> **The problem**: The expected answer holds every line from the first line of the data below through the line containing "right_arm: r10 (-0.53", exactly as written, and no other line.

> **Source records**:
+-------+

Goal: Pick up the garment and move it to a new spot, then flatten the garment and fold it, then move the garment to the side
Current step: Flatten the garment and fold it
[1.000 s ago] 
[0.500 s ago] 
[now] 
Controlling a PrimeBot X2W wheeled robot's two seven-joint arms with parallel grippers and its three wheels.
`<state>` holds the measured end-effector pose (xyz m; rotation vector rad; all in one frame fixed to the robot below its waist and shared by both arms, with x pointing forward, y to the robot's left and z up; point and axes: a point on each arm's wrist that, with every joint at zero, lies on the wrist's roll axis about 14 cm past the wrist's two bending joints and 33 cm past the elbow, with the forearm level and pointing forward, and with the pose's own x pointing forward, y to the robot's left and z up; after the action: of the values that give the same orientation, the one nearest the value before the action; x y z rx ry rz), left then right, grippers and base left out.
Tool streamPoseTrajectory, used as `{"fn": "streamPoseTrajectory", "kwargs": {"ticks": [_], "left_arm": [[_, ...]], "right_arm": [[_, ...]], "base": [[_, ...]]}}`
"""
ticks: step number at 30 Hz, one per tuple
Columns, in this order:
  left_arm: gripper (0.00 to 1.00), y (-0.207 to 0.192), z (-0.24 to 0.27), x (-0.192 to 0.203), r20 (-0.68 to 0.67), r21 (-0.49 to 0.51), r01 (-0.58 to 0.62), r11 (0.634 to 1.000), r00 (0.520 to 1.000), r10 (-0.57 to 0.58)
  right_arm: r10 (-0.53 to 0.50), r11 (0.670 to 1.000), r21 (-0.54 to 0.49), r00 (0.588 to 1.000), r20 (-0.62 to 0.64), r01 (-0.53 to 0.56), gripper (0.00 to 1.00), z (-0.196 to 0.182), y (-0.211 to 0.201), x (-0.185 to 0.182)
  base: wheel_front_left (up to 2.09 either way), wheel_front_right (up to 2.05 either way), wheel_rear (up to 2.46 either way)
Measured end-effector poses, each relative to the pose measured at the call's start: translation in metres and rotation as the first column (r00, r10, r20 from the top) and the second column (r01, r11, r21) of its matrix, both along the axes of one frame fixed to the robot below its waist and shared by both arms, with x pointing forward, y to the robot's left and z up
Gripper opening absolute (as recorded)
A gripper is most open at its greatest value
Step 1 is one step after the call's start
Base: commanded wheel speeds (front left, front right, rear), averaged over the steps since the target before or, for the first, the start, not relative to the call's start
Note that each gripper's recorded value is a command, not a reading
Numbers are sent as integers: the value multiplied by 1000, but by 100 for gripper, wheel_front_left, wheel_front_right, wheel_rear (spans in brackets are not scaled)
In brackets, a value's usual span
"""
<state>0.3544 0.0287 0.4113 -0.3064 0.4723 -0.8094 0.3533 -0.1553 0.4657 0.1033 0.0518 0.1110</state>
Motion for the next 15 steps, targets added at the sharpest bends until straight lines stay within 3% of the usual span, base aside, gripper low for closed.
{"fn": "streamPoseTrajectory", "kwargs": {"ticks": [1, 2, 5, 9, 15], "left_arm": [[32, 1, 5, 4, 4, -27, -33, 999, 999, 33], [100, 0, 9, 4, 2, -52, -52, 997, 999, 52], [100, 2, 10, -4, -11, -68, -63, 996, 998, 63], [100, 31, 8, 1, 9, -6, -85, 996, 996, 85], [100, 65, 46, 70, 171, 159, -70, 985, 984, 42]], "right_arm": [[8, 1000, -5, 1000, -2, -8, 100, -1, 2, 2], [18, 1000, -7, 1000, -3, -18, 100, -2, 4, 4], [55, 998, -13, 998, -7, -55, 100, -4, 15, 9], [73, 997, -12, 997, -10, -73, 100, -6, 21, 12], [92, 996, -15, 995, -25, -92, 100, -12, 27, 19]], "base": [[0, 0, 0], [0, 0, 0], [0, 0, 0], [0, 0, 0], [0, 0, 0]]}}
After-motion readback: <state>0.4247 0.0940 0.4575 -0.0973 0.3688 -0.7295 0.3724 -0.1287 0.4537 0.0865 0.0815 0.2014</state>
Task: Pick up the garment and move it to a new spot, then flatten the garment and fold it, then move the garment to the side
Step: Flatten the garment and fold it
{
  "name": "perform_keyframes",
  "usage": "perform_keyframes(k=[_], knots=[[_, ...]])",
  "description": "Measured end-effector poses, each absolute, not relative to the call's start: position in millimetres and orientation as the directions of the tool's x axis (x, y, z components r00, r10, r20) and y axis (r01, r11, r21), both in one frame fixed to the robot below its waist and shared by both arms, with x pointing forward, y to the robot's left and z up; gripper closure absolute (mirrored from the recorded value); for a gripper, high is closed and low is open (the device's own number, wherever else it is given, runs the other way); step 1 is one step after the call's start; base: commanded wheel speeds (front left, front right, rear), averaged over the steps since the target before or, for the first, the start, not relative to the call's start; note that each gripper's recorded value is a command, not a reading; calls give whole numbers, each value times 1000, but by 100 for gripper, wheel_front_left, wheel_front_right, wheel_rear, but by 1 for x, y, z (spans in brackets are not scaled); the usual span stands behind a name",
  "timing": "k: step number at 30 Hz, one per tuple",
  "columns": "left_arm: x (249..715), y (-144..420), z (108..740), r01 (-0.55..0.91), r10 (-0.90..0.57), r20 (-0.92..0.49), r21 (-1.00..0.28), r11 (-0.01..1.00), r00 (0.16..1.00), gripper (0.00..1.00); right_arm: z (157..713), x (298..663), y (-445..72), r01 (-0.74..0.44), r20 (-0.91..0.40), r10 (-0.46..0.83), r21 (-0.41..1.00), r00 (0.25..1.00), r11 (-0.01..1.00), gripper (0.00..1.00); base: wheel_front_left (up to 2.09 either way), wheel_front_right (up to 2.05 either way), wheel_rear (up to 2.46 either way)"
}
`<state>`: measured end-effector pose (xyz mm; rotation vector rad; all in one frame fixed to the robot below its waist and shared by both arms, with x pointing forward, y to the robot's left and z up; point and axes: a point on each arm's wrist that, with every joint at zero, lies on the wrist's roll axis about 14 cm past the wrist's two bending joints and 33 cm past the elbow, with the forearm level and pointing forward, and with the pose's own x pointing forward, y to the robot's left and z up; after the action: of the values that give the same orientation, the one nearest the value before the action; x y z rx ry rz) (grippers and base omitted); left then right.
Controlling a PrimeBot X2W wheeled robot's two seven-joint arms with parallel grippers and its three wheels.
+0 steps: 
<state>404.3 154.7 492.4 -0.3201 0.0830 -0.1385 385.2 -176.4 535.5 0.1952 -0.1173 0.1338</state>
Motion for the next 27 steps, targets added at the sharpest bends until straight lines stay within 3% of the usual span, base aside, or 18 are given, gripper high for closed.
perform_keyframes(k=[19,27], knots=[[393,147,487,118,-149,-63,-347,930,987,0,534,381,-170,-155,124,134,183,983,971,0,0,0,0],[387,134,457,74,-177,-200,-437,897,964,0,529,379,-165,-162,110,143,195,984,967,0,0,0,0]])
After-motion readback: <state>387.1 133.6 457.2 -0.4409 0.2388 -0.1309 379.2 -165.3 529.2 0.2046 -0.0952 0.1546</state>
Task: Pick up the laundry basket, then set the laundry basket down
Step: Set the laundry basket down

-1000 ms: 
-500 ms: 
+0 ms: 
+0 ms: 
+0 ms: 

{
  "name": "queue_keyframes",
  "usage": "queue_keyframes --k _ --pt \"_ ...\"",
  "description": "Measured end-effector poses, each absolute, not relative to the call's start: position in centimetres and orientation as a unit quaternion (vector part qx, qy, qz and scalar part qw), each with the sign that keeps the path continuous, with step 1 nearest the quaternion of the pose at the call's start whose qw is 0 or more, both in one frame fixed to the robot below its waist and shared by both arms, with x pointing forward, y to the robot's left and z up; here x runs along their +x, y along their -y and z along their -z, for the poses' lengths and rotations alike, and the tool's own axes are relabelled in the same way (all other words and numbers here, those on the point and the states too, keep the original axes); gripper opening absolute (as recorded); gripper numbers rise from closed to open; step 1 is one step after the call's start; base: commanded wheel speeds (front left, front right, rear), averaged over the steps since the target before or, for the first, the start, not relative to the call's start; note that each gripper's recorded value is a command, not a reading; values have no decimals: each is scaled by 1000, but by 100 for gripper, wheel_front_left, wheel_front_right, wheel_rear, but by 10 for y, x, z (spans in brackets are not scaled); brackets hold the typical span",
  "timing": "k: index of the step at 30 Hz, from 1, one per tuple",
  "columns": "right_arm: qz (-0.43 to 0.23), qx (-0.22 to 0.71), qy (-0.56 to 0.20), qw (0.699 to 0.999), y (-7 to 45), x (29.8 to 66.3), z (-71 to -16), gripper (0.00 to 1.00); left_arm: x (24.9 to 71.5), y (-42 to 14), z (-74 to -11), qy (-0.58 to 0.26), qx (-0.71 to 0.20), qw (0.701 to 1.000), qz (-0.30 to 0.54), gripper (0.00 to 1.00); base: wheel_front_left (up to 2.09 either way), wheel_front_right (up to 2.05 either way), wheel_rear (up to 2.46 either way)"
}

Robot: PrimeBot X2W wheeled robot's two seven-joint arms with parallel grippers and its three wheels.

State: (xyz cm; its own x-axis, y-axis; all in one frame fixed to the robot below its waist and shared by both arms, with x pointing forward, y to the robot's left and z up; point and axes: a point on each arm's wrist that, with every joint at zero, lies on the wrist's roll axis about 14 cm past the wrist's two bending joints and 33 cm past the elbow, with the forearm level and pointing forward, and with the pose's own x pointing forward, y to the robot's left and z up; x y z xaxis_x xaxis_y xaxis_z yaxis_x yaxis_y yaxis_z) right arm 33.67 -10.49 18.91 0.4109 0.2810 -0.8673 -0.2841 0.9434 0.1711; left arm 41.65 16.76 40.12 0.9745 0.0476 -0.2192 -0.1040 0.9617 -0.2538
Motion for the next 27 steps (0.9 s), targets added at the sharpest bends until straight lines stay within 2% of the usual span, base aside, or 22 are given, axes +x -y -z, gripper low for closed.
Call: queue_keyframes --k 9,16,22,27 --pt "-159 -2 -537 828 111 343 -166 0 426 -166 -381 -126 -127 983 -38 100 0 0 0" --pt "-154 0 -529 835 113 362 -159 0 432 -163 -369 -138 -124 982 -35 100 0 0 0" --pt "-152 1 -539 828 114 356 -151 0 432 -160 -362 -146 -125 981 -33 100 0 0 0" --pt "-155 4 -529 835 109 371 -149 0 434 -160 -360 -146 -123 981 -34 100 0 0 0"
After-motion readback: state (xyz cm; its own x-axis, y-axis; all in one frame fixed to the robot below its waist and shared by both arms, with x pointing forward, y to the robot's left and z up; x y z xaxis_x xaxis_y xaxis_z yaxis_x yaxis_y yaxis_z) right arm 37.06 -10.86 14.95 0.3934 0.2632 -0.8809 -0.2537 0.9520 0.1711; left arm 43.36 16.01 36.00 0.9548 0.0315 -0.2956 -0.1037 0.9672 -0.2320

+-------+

> **The completed task**:
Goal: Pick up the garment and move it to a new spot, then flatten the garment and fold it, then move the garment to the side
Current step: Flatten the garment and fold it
[1.000 s ago] 
[0.500 s ago] 
[now] 
Controlling a PrimeBot X2W wheeled robot's two seven-joint arms with parallel grippers and its three wheels.
`<state>` holds the measured end-effector pose (xyz m; rotation vector rad; all in one frame fixed to the robot below its waist and shared by both arms, with x pointing forward, y to the robot's left and z up; point and axes: a point on each arm's wrist that, with every joint at zero, lies on the wrist's roll axis about 14 cm past the wrist's two bending joints and 33 cm past the elbow, with the forearm level and pointing forward, and with the pose's own x pointing forward, y to the robot's left and z up; after the action: of the values that give the same orientation, the one nearest the value before the action; x y z rx ry rz), left then right, grippers and base left out.
Tool streamPoseTrajectory, used as `{"fn": "streamPoseTrajectory", "kwargs": {"ticks": [_], "left_arm": [[_, ...]], "right_arm": [[_, ...]], "base": [[_, ...]]}}`
"""
ticks: step number at 30 Hz, one per tuple
Columns, in this order:
  left_arm: gripper (0.00 to 1.00), y (-0.207 to 0.192), z (-0.24 to 0.27), x (-0.192 to 0.203), r20 (-0.68 to 0.67), r21 (-0.49 to 0.51), r01 (-0.58 to 0.62), r11 (0.634 to 1.000), r00 (0.520 to 1.000), r10 (-0.57 to 0.58)
  right_arm: r10 (-0.53 to 0.50), r11 (0.670 to 1.000), r21 (-0.54 to 0.49), r00 (0.588 to 1.000), r20 (-0.62 to 0.64), r01 (-0.53 to 0.56), gripper (0.00 to 1.00), z (-0.196 to 0.182), y (-0.211 to 0.201), x (-0.185 to 0.182)

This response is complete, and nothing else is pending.